The ranking Democrat on the House Intelligence Committee late Wednesday accused his Republican counterpart of pulling a bait-and-switch and sending a “secretly altered” version of a controversial GOP memo to the White House.
The committee, on a party-line vote Monday, approved sending a GOP-crafted report to President Trump, accusing the FBI and Department of Justice of abusing their power in investigating a Trump campaign aide.
The FBI has said it vehemently opposes release of the memo, pushed by Chairman Devin Nunes (R-California).
But that controversial four-page report, said Rep. Adam Schiff (D-California), isn’t the same one that their committee considered Monday.
“This evening the Committee Minority discovered that the classified memorandum shared by the Committee Majority with the White House is not, in fact, the same document that Members of the House of Representatives have been reviewing since January 18, 2018 and that the Committee Majority voted on Monday to release to the public,” Schiff wrote in an open letter to Nunes.

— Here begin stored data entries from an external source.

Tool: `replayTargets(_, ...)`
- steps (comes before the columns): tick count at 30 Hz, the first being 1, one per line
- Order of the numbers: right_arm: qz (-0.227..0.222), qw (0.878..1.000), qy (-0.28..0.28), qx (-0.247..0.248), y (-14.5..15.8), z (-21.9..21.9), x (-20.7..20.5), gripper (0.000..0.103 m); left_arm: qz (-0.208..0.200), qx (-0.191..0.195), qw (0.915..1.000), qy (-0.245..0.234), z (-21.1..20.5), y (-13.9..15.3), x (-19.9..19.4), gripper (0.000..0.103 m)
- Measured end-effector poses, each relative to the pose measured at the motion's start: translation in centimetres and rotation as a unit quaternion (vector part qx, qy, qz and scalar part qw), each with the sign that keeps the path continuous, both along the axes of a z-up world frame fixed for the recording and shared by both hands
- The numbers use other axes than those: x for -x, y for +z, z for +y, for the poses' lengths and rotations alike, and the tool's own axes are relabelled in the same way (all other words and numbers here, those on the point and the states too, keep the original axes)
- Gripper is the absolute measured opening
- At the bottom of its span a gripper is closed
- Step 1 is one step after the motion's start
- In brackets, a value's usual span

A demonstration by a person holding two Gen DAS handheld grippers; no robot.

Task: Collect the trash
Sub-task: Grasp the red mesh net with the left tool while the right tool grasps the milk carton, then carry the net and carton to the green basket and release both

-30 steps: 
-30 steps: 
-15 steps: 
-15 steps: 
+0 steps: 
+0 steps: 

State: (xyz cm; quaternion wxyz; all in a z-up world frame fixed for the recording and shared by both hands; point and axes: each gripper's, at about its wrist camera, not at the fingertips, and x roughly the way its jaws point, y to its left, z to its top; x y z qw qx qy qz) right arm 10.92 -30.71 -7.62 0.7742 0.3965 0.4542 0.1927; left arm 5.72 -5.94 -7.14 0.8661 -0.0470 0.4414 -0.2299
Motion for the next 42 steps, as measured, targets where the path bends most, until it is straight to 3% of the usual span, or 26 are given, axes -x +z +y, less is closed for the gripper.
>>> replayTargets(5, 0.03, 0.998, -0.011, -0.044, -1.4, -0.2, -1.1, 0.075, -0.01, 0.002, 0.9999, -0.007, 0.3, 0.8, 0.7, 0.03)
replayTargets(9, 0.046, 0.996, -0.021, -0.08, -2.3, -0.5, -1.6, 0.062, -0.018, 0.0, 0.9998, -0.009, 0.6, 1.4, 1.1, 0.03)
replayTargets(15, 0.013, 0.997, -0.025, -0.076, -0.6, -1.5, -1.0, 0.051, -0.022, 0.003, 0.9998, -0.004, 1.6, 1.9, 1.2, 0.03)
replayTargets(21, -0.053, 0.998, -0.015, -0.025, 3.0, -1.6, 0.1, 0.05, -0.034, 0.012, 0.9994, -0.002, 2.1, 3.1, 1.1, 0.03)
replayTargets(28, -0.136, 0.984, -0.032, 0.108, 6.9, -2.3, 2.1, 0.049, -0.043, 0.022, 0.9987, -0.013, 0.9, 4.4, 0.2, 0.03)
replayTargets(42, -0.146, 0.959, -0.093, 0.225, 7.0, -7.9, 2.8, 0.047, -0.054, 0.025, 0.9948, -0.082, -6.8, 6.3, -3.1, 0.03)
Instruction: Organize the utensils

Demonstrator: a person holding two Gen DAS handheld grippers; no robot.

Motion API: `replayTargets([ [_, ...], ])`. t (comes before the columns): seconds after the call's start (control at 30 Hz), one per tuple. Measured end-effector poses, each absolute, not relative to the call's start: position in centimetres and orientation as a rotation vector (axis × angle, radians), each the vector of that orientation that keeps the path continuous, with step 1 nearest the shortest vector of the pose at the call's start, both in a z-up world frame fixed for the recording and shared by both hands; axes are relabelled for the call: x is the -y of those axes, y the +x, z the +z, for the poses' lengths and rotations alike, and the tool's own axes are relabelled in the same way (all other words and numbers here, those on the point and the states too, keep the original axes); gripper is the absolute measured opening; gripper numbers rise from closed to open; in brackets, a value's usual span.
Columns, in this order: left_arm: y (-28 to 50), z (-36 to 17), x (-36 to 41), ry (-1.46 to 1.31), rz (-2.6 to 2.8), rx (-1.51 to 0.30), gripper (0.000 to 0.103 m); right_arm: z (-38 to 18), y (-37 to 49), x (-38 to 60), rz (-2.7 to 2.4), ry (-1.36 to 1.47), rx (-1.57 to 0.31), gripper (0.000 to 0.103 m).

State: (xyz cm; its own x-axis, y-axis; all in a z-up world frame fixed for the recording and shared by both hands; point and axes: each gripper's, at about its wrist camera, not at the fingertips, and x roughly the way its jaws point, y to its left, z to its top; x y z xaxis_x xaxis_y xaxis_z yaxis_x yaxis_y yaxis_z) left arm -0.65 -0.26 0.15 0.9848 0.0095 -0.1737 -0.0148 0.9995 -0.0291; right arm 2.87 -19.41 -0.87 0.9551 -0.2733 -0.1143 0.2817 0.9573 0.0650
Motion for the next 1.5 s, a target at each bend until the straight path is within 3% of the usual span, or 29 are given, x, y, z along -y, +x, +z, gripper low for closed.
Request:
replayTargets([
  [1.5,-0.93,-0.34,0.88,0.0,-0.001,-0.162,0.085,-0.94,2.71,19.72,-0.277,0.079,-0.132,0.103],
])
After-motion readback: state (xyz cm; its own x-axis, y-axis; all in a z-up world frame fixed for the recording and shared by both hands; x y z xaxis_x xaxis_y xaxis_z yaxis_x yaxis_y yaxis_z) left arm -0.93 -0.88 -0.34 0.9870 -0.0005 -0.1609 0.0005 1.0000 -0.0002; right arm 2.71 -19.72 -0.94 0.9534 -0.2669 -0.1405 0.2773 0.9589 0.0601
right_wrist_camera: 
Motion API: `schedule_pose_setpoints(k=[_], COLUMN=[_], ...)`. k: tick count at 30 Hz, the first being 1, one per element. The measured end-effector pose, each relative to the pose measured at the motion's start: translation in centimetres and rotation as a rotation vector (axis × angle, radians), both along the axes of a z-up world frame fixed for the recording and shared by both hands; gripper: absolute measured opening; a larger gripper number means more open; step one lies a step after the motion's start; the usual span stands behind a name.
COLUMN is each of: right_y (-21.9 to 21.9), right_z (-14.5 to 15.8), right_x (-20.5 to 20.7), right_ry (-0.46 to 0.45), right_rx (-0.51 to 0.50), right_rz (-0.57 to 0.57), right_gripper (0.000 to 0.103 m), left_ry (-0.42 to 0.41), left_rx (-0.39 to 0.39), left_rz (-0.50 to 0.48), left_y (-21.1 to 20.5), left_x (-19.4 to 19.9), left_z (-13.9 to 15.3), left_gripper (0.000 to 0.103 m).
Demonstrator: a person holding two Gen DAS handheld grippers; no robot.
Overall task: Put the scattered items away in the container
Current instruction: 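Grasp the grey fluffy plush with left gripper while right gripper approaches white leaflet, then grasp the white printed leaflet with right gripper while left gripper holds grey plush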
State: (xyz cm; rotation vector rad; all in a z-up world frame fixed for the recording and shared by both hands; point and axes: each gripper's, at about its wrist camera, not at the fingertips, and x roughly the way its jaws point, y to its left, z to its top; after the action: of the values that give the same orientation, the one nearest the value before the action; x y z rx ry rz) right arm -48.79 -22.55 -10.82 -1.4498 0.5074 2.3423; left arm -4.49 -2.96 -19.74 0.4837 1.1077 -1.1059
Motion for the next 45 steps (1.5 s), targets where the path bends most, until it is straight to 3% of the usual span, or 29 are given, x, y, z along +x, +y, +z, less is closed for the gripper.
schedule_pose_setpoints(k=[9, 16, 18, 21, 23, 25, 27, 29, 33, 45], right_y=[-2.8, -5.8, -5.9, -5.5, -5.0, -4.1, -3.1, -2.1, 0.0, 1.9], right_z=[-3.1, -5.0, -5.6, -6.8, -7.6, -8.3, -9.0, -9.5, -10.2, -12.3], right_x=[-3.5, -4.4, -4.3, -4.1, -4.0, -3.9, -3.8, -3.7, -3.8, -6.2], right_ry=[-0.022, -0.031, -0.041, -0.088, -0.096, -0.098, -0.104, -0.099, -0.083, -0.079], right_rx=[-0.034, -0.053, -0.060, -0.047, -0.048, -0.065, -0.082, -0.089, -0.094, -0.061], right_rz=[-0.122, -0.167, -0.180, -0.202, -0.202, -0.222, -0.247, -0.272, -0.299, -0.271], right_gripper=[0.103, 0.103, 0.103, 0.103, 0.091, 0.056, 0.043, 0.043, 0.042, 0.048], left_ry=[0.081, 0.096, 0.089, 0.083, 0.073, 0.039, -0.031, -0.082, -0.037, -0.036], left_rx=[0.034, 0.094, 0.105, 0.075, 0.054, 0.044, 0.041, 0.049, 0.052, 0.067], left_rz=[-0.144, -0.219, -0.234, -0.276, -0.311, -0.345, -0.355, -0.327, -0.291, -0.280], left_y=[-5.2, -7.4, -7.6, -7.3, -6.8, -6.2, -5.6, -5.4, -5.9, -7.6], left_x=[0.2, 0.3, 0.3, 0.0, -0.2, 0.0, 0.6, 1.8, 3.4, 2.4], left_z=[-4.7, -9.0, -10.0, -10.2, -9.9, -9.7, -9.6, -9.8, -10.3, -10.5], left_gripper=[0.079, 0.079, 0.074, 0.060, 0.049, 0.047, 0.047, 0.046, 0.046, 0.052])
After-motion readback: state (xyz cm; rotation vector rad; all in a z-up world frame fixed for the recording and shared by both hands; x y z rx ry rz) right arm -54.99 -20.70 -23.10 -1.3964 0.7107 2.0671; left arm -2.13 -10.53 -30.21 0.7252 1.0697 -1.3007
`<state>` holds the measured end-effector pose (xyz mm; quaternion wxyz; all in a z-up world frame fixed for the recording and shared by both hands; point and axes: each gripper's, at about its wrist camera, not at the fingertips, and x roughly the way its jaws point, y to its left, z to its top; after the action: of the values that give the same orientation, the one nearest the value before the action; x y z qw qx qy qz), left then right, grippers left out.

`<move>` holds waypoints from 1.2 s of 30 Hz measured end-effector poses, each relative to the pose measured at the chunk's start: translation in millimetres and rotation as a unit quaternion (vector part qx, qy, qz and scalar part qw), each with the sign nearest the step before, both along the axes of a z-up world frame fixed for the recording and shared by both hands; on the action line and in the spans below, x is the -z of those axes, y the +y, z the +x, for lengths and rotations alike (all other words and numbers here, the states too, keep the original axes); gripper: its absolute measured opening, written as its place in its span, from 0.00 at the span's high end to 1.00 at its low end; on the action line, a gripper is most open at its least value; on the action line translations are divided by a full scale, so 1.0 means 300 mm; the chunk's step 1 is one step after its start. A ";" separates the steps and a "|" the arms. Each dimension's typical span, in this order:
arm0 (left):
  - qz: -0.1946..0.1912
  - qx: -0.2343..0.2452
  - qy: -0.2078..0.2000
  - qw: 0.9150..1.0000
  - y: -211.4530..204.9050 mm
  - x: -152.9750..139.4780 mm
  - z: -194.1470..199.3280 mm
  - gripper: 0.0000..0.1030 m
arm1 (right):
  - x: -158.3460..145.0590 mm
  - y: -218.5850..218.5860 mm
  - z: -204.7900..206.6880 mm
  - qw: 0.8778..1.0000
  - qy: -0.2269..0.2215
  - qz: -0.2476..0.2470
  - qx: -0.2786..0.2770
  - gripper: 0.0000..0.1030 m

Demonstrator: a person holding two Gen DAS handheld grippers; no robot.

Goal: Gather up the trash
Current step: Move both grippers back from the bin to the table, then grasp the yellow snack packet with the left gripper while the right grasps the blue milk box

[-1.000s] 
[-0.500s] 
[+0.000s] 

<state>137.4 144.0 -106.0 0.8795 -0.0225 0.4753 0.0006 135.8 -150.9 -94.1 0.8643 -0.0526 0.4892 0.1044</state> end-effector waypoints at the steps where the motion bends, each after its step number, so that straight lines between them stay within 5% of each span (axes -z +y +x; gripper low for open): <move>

“Upon our discovery that the document sent for public review had been secretly altered, the Majority belatedly afforded the Minority an opportunity this evening to compare the document transmitted on Monday night by the Majority to the White House with the document made available to all House members since January 18.”
Schiff continued: “After reviewing both versions, it is clear that the Majority made material changes to the version it sent to the White House.”
The White House said early Tuesday evening it’s conducting a legal and national security review of the memo before deciding whether to release it.
But then, hours later, as he was leaving the House floor following his State of the Union address, Trump was caught on tape saying “100 percent” he’d release it.